Doch es gibt Wege, die berechtigte Wut vieler Menschen über die aktuelle Politik der Bundesregierung weg von standortnationalistischen Deutungsmustern und hin zu einem Politikverständnis zu bewegen, das sowohl sozial und friedensbewegt, aber vor allem auch klassenkämpferisch und internationalistisch ist. Die Mehrheit der Bevölkerung hat den russischen Einmarsch in die Ukraine eindeutig verurteilt, doch eine wachsende Anzahl von Menschen macht sich auch Sorgen über eine mögliche Eskalation des Krieges als auch über Heizkosten, Inflation, und hohe Mieten. Die Aufgabe der Linken besteht darin, Gemeinsamkeiten über Grenzen hinweg in den Vordergrund zu stellen.
Man könnte etwa betonen, wie scheinbar so unterschiedliche Gruppen wie prekäre Pflegekräfte, Fabrikangestellte in Ostdeutschland, Kleinbauern im Globalen Süden sowie Menschen in der Ukraine selbst alle ein Interesse daran haben, diesen blutigen Krieg schnellstmöglich zu beenden – einen Krieg, von dem seit acht Monaten nur ultrarechte Nationalisten auf beiden Seiten, Waffenkonzerne und fossile Rohstoffe profitieren.
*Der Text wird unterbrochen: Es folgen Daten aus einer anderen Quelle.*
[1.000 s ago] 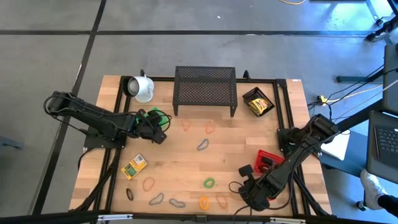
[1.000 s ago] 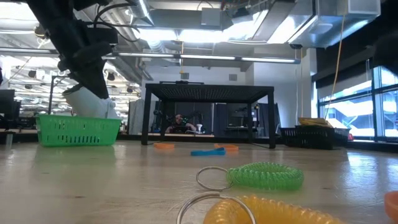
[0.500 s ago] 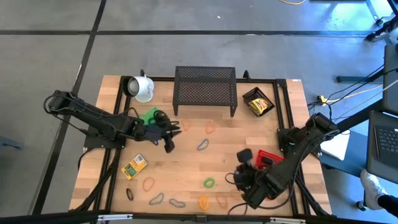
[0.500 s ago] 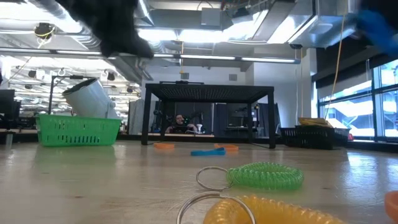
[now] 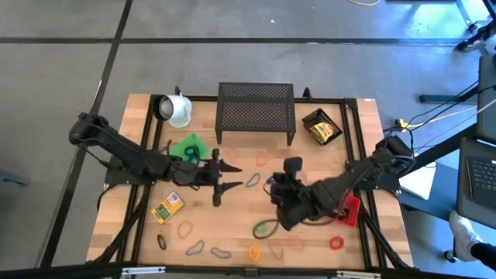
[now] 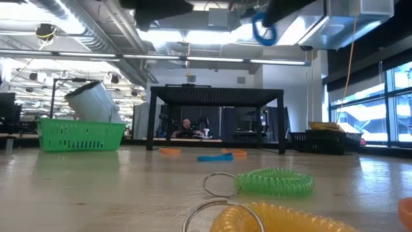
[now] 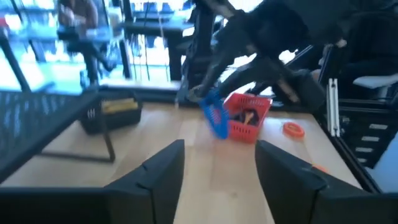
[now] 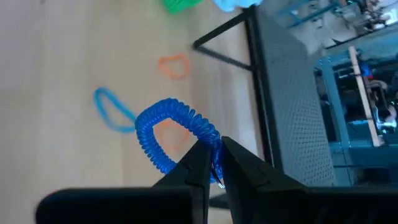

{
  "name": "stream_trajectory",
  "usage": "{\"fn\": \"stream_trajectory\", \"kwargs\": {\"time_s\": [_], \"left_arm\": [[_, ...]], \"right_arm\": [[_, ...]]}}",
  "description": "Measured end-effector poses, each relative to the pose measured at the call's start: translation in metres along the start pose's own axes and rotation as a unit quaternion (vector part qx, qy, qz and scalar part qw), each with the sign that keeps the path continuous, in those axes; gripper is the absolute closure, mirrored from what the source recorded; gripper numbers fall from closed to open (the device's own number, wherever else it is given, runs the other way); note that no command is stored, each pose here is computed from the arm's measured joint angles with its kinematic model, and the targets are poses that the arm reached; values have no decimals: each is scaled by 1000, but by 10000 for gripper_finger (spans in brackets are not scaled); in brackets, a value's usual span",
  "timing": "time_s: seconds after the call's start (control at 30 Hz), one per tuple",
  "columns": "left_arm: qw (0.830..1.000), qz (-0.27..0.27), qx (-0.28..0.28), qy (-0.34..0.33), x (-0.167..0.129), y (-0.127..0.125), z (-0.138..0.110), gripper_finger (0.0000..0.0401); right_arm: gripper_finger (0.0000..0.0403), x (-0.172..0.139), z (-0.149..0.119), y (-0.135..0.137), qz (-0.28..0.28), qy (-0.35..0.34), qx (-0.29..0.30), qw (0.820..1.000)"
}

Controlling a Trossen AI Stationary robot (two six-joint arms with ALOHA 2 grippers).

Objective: Pick & Place Office Desk Supplies
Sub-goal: Put the blue spring keychain into the green bin

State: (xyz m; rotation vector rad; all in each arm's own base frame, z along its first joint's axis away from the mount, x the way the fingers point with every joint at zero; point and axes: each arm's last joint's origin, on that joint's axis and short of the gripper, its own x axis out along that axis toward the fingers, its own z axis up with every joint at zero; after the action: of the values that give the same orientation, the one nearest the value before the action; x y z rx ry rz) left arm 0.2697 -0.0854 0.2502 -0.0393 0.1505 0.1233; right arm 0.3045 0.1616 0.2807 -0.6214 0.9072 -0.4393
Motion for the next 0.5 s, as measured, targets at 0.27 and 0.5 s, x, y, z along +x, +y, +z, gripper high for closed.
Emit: {"fn": "stream_trajectory", "kwargs": {"time_s": [0.27,0.5], "left_arm": [[997,33,41,-56,29,-1,-14,192],[997,57,27,-55,44,11,-24,191]], "right_arm": [[370,21,23,-15,-17,-47,-12,999],[370,28,34,-22,-27,-74,-29,997]]}}
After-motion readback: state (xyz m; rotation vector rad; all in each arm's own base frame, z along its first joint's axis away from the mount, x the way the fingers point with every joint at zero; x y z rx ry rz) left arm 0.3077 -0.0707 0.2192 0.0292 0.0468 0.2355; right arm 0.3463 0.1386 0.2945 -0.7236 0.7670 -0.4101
Weder ein herrschaftskonformer Pseudointernationalismus noch ein Nachahmen des AfD-Standortnationalismus bietet für die Linke eine langfristige Perspektive.
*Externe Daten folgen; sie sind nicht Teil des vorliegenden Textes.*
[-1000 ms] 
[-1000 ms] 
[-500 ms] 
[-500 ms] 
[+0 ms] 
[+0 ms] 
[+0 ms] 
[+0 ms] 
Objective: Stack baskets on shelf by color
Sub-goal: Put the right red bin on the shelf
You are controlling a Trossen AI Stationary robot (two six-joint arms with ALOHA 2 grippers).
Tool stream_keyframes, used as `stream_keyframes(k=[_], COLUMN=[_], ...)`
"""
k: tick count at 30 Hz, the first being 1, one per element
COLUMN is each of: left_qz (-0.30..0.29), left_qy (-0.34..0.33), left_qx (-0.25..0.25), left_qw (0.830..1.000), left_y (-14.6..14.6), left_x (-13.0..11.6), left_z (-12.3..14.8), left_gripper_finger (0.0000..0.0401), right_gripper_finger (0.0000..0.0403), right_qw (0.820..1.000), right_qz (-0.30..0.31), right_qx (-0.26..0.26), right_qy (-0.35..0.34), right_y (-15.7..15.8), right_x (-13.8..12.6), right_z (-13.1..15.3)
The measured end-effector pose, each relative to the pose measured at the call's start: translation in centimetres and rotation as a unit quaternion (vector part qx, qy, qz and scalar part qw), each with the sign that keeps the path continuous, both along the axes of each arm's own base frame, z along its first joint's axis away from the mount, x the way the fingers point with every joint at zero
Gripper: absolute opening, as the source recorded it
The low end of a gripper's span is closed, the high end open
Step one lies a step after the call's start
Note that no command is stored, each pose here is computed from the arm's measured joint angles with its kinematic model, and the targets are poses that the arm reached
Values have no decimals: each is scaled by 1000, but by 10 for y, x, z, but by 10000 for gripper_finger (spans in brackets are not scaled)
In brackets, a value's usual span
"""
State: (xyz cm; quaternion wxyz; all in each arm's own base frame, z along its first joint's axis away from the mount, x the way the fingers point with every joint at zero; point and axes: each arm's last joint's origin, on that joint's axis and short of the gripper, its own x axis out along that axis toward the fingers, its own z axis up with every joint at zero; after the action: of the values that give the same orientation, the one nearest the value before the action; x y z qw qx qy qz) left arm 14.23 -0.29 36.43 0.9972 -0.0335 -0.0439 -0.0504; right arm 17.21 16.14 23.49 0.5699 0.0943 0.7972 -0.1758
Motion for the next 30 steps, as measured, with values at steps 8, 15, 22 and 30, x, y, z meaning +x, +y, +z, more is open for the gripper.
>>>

Der unterschwellige Krieg zwischen Russland und den NATO-Staaten ist gleichzeitig ein Klassenkampf von oben, der in allen involvierten Ländern ausgetragen wird. Die milliardenschweren Entlastungspakete der Bundesregierung stellen keinen adäquaten Ersatz für die bereits angezettelten Prozesse explodierender Inflation, der Deindustrialisierung sowie steigender Arbeitslosigkeit dar – und von diesen Konsequenzen sind eben nicht alle gleichermaßen betroffen. Nicht Appelle für eine sozial gerechtere Abwälzung der Kriegskosten sowie ein paar mehr Investitionen in erneuerbare Energien, sondern der Ruf nach Auswegen aus dieser höchst gefährlichen Eskalationsspirale wäre eine kämpferische Lösung, die auch verdeutlicht, dass zwischen der Bevölkerungsmehrheit einerseits und den Kriegsprofiteuren andererseits fundamentale Gegensätze bestehen.
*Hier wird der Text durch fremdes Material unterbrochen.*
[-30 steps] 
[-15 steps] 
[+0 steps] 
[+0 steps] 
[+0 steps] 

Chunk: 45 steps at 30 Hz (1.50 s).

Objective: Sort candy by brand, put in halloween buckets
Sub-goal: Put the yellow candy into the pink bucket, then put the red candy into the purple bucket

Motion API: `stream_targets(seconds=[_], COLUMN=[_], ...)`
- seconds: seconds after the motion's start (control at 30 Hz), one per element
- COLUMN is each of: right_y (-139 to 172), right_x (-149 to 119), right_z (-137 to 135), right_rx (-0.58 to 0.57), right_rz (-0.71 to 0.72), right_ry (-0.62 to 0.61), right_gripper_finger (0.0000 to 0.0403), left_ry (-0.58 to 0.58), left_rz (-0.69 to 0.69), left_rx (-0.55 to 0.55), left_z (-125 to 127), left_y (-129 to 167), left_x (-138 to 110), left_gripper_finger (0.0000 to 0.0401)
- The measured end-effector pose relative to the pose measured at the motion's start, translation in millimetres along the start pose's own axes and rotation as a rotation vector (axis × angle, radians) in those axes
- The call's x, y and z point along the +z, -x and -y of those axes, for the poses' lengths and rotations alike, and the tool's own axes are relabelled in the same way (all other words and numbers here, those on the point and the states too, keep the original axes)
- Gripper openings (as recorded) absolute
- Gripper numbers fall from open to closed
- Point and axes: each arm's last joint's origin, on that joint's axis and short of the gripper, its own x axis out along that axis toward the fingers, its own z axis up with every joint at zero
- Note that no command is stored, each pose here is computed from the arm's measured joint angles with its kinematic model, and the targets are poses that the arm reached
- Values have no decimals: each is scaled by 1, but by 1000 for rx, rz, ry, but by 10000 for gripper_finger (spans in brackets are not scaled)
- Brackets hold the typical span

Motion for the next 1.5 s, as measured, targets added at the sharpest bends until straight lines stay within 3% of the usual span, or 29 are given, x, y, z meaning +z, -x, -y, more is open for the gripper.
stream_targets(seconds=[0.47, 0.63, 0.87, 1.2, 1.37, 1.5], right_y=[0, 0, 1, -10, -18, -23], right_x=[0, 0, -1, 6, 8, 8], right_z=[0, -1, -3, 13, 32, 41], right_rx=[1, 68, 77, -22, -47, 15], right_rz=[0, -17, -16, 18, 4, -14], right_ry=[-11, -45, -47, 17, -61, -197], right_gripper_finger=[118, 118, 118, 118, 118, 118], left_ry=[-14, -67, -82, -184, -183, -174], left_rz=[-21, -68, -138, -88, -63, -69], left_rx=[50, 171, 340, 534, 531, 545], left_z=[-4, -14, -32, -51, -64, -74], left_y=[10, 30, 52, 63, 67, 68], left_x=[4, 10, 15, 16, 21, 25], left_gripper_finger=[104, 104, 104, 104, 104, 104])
Gerade jetzt, wo sich Moskau in der Defensive befindet und zunehmend unberechenbarer wird, müssten sich Linke die Forderung nach sofortigen und direkten Verhandlungen zwischen Russland und dem Westen auf die Fahnen schreiben. Die Bundesregierung sollte durch gesellschaftlichen Druck, der die soziale Frage mit der Kriegsfrage kombiniert, dazu bewegt werden, ihre bisherige Passivität beiseite zu legen und aktive diplomatische Bemühungen für ein Ende des Konfliktes zu unternehmen – im Zweifel auch gegen die Wünsche Kiews oder Washingtons.
Die Linke darf sich dabei nicht moralisch von Akteuren erpressen lassen, die das Fiasko der Auslandseinsätze in Afghanistan und Mali zu verantworten haben. Denn keine Seite ist in der Lage, diesen Krieg zu gewinnen, während dessen Fortsetzung vor allem den Menschen in der Ukraine schadet, wie die jüngsten russischen Luftangriffe auf Kiew und andere Städte wieder gezeigt haben. Eine nukleare Eskalation dieses Krieges ist in niemandes Interesse. Wenn der Spruch Karl Liebknechts, der Hauptfeind stehe im eigenen Land, nicht endgültig in den Bereich konsequenzloser politischer Folklore verbannt werden soll, dann muss die Linke die Kriegsfrage aufgreifen.